So for one of our players, he's taken about 3,600 blows over the course of two seasons that exceeded 14.4 g's.
So overall in fewer than 40 sessions, some of these players are accumulating as many as 1,700 hits to the head.
- They also found that many typical starting players had sustained more than 1,000 impacts over the course of a season.
While it still may take many more years to fully understand how these impacts affect our brain, what we know is that risks increase with more head impacts.
- Boxers, professional and amateur, strong and with wobbly legs, eternally fight it out.
- For decades, we've seen the effects of repetitive head trauma in boxers, who have a higher risk of developing long-term degenerative brain diseases later in life.
It was believed that chronic brain damage was only found in boxers, but in 2003, researchers began finding it in football players in the form of a brain disease called chronic traumatic encephalopathy.
This is CTE.
Repetitive hits cause tau, a protein in the brain, to form clusters that deteriorate brain tissue.
Once it begins, it is progressive, meaning it doesn't stop even if the activity that caused it stops.
As time passes, the damaged area gets bigger, and symptoms begin to worsen.
Memory loss, depression, and confusion take hold over time.
- We see it in not just football players, but boxers or anybody that has head trauma on a routine basis.
- So far, CTE has also been found in military veterans, as well as hockey players, soccer players, even baseball players.
Unfortunately, it is unknown how widespread CTE is.
There's no proven method of diagnosing the disease within the living.
The only method of diagnosis is an autopsy.
Dr. Ann McKee at Boston University has studied the brains of nearly 250 athletes, mostly football players, and over 65% of them have had the disease.
The question is why is a sport with helmets having brain trauma like this in the first place?

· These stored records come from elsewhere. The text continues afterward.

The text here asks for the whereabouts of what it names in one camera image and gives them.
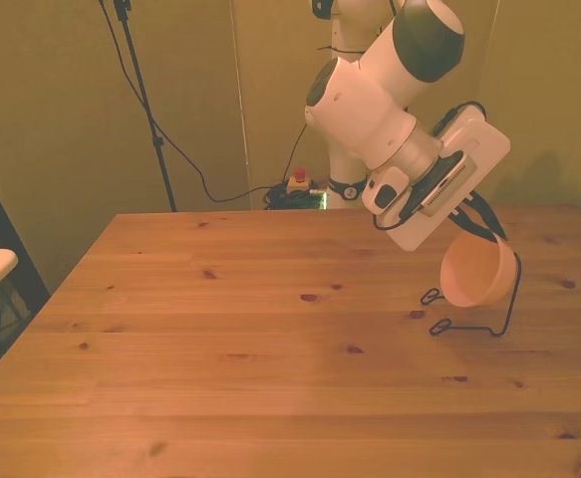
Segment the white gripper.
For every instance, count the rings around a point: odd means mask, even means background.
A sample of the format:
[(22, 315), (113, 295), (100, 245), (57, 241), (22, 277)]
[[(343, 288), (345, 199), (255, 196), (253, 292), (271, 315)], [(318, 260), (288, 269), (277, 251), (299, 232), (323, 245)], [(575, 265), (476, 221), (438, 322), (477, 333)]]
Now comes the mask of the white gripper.
[[(415, 184), (401, 211), (382, 216), (382, 227), (405, 251), (416, 250), (450, 215), (469, 234), (491, 243), (496, 236), (506, 241), (493, 209), (473, 190), (509, 153), (509, 138), (489, 124), (478, 108), (468, 106), (449, 123), (439, 141), (434, 168)], [(458, 208), (469, 195), (470, 207), (487, 228)]]

- I think one of the most important things anybody should focus on here is what the helmets do, because if you played the game, even at the high school level, with the same mindset, but without helmets, you would have dead players on every snap of the ball.
The unintended, incidental head impact at the speeds these guys are going at without a really high-quality helmet, is a death sentence.
We can't forget that.
So with that said, now you say, "Okay, Why don't they work better for concussions?"

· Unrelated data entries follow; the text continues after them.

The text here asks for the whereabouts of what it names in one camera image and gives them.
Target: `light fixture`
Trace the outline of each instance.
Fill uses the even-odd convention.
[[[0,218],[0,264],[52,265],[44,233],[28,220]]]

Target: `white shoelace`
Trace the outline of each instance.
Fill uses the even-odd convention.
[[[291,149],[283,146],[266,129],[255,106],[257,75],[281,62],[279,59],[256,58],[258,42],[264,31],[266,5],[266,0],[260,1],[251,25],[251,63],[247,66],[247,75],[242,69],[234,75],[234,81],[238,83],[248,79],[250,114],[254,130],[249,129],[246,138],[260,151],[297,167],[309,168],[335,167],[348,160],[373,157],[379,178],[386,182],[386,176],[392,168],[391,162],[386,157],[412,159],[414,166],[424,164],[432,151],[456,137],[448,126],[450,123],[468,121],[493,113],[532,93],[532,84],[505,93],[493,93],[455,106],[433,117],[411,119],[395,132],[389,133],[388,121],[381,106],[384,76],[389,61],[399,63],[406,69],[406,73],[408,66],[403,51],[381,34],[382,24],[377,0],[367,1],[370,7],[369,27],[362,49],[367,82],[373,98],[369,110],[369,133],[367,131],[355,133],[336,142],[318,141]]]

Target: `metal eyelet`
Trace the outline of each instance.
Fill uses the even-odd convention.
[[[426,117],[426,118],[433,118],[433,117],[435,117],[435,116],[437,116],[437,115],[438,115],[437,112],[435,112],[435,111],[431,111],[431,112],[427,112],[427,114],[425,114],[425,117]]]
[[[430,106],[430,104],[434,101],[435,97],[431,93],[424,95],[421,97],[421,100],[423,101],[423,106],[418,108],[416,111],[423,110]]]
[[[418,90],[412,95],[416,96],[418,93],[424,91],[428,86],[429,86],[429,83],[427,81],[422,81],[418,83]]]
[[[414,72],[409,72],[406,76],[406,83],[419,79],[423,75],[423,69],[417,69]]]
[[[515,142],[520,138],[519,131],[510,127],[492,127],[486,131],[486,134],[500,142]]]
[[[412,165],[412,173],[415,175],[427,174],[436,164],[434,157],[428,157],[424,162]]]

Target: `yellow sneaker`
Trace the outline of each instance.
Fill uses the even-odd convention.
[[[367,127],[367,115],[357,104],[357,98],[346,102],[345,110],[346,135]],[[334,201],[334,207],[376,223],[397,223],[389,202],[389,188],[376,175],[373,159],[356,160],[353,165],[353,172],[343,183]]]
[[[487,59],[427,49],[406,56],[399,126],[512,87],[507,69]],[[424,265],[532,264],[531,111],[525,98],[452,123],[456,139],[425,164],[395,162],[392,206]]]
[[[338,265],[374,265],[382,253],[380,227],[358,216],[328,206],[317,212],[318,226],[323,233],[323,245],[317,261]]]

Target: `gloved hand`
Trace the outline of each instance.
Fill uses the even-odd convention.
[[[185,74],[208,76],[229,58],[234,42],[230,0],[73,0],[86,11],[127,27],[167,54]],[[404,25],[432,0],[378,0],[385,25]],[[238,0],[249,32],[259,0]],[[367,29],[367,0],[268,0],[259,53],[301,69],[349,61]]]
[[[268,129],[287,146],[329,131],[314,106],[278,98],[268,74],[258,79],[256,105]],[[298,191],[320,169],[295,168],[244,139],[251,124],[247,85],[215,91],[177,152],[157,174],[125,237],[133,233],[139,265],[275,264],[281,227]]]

I'm gonna give you a couple of analogies.
Imagine you are a chicken farmer, okay?
You raise eggs.
Without them eggs, you ain't feeding anybody.
Those eggs are important to you.
You want to get those eggs to market, but when Mom goes to buy 'em, she opens up that egg carton, and if there's a cracked egg in there, she wants another dozen.
This hurts you bad.
You don't like this, so you go, "I gotta solve that problem."
So you invent the egg carton of all egg cartons.
It's--It's the best thing in the world.
In fact, when you open it to put the eggs in, there's an airlock.
Pssh.
And you put your dozen eggs in there, and you pssh.
And now you throw it at the guy who's come to pick them up, because you're not gonna break the eggs.
He throws 'em in a truck.
He doesn't even care where they are.
He bounces down the road.
He gets to the supermarket.
"Hey, the eggs are here!"
Throws 'em at the produce guy.
The produce guy goes, "Ah, great!"
Drops the watermelon on 'em, no problem.
Throws 'em in the produce bin, right?
Mom goes to buy 'em.
"Well, I want to make sure the eggs are good."
Pssh.
Hey, the eggs are perfect!
Wonderful!
So now Mom closes it up.
Mom goes home.
Grandma's there.
"Oh, the eggs are here.
Let's make-- Let's make a couple over-easy eggs for Dad."
Not possible.
The yolks are scrambled.
You've built this device that allows you to mistreat these eggs any way you can imagine, throwing 'em around.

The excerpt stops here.